Single Image to High-Quality 3D Object via Latent Features
Huanning Dong, Yinuo Huang, Fan Li, Ping Kuang
TL;DR
The paper addresses the challenge of producing fast, high-fidelity 3D objects from a single image. It introduces LatentDreamer, which maps SDF geometries to latent features via a pre-trained SDF Autoencoder to ease optimization, uses six-view priors from diffusion models, and employs a self-attention-based LIN for quick latent initialization, followed by a coarse-to-fine refinement and view-aware texture generation. A random geometry generator enables open-world generalization without public 3D data, and ablations demonstrate the criticality of LIN, SDF fixation, and mesh refinement. The result is a fast (about 70 seconds) and robust pipeline that delivers high-quality textured meshes and competitive quantitative performance, with strong potential for text-guided and interactive 3D content creation.
Abstract
3D assets are essential in the digital age.

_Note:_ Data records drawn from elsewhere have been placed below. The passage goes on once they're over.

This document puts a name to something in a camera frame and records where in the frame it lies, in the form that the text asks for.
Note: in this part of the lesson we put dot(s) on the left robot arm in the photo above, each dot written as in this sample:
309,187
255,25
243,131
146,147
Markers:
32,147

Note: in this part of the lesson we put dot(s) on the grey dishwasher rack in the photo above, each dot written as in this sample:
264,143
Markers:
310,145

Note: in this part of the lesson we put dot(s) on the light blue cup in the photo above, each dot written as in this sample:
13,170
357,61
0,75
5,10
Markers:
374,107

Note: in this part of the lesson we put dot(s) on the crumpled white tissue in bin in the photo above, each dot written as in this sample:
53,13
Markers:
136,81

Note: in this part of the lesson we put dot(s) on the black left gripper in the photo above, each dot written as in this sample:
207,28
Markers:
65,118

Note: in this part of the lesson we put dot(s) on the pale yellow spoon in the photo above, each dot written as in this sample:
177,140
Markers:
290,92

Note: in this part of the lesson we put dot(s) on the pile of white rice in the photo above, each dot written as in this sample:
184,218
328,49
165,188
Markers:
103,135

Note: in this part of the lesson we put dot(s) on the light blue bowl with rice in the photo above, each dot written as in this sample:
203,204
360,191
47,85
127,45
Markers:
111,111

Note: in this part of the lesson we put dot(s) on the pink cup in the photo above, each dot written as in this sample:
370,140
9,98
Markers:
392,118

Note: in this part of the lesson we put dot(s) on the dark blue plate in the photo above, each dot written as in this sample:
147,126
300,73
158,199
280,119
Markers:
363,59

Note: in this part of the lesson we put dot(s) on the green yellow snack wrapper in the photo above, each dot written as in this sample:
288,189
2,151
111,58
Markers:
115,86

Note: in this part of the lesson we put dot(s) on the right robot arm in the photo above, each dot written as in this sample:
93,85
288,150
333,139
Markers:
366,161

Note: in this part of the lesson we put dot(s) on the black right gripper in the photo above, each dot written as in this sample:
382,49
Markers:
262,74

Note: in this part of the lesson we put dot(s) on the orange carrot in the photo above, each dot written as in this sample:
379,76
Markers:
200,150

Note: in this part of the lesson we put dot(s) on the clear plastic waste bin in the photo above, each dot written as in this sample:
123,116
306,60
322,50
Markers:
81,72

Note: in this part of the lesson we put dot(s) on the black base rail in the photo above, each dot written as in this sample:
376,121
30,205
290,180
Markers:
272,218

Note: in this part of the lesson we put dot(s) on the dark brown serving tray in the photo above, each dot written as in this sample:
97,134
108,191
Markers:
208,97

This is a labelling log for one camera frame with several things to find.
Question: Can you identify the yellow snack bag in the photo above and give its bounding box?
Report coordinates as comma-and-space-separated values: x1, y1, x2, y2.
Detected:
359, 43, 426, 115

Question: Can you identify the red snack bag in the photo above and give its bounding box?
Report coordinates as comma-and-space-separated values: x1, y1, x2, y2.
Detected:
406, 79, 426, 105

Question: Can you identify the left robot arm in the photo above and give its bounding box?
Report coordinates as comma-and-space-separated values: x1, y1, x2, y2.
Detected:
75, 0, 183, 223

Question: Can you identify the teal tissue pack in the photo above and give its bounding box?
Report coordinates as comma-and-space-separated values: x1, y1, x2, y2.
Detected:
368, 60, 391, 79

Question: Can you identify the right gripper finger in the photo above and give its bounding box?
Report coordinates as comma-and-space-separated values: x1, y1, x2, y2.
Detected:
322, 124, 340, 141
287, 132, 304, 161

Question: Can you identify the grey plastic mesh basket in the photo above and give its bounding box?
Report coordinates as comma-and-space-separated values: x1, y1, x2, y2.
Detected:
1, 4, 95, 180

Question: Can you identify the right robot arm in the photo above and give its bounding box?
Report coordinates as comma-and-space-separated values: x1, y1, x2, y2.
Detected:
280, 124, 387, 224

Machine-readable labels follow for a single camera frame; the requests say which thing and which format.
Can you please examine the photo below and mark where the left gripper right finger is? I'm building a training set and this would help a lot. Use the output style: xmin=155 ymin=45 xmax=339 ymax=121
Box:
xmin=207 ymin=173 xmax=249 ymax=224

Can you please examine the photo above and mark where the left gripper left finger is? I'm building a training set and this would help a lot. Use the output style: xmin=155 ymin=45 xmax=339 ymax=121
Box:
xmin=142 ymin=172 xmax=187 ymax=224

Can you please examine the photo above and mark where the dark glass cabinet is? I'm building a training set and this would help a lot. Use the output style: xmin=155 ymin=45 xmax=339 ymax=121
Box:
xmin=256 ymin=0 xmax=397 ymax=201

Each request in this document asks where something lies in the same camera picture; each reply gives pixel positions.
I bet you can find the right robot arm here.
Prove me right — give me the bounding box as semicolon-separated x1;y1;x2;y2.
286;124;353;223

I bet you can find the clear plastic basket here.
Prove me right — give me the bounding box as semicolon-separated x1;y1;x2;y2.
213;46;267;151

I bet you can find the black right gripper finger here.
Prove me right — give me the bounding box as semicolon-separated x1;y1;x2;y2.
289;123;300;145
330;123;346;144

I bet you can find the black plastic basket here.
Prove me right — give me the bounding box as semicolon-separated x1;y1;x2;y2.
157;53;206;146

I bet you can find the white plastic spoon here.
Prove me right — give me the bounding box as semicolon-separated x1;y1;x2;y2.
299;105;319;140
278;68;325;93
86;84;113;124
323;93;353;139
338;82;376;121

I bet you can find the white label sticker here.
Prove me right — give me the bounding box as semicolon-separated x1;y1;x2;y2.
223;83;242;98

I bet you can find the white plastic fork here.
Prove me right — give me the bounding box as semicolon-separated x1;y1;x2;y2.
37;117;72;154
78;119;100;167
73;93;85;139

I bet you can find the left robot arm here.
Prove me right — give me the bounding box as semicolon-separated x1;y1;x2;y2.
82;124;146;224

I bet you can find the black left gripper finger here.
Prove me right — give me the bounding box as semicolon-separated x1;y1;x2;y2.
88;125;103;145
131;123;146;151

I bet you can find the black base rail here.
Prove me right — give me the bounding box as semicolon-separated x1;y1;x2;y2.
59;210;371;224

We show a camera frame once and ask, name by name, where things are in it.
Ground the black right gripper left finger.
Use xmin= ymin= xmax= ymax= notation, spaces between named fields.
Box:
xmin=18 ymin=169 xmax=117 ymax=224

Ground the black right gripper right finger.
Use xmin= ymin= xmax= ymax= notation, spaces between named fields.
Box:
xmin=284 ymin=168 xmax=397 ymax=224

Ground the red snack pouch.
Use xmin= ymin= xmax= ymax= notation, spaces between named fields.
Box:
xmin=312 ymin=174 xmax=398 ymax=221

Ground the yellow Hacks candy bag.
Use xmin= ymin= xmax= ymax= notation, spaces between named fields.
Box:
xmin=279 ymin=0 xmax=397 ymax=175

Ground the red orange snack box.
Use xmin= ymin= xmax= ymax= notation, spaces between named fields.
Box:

While automatic 3D generation, such as image-to-3d, has made significant strides in recent years, it often struggles to achieve fast, detailed, and high-fidelity generation simultaneously. In this work, we introduce LatentDreamer, a novel framework for generating 3D objects from single images. The key to our approach is a pre-trained variational autoencoder that maps 3D geometries to latent features, which greatly reducing the difficulty of 3D generation. Starting from latent features, the pipeline of LatentDreamer generates coarse geometries, refined geometries, and realistic textures sequentially. The 3D objects generated by LatentDreamer exhibit high fidelity to the input images, and the entire generation process can be completed within a short time (typically in 70 seconds). Extensive experiments show that with only a small amount of training, LatentDreamer demonstrates competitive performance compared to contemporary approachs.